Benchmark

Benchmark overview

How mdcraft evaluates document quality across text-first files, scans, tables, and review-heavy inputs.

Benchmark overview#

mdcraft uses benchmarks to improve conversion quality instead of relying on vague quality claims.

What is being measured#

The benchmark and review loop focuses on:

  • clean text-first PDFs
  • scans and OCR-heavy inputs
  • tables
  • multi-column layouts
  • lists and heading structure
  • code blocks and technical formatting
  • export fidelity for polished Markdown outputs

Why that matters#

Document conversion is not one problem.

The same engine can be good at text-first PDFs and weak on dense tables or noisy scans. Benchmarks make those tradeoffs visible, which is why mdcraft stores warnings, quality signals, and failure history in the conversion ledger.
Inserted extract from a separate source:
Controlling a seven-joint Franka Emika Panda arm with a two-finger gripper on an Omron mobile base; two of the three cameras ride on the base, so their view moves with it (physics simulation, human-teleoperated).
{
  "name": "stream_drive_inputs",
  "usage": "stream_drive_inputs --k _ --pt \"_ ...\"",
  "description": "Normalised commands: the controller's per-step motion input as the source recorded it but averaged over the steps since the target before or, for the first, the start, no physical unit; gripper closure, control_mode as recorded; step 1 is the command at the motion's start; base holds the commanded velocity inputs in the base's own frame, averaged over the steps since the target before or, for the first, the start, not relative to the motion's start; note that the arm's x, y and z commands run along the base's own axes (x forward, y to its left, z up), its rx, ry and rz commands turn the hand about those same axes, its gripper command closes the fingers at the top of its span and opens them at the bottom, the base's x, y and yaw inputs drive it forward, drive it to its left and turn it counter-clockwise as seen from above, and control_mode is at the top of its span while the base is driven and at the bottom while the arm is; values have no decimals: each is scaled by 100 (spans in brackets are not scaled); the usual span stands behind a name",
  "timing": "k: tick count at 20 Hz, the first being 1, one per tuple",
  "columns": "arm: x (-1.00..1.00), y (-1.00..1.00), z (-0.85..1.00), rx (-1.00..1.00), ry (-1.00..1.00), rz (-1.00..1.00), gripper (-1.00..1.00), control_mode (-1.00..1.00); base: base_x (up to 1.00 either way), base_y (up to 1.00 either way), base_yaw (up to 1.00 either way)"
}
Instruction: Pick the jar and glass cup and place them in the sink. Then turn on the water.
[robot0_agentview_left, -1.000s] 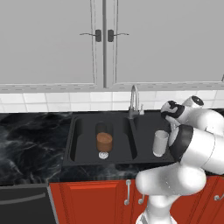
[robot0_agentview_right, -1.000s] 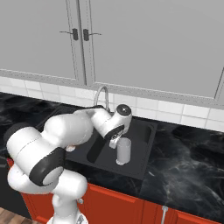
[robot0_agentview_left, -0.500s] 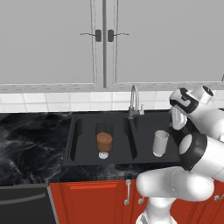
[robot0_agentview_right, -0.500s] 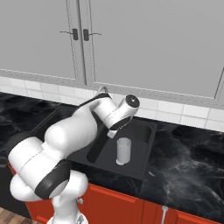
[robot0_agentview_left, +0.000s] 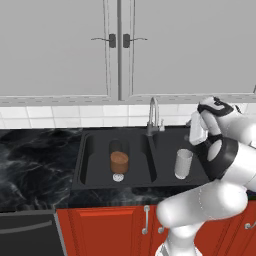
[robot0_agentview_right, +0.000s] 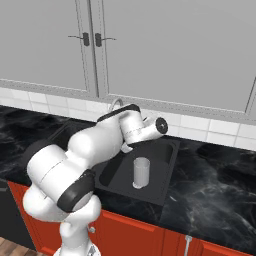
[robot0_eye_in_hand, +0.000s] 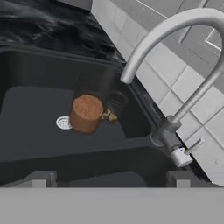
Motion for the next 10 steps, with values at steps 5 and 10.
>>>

What the benchmark loop does#

  • catches regressions before new conversion logic ships
  • turns recurring production failures into repeatable fixtures
  • compares providers and fallback strategies
  • supports product-quality decisions with evidence

What benchmark results should mean#

A good benchmark result does not mean every document will convert perfectly.

It means:

  • the output is readable
  • the structure is recoverable
  • the remaining cleanup burden is honest and manageable

That is more useful than pretending conversion is exact when it is not.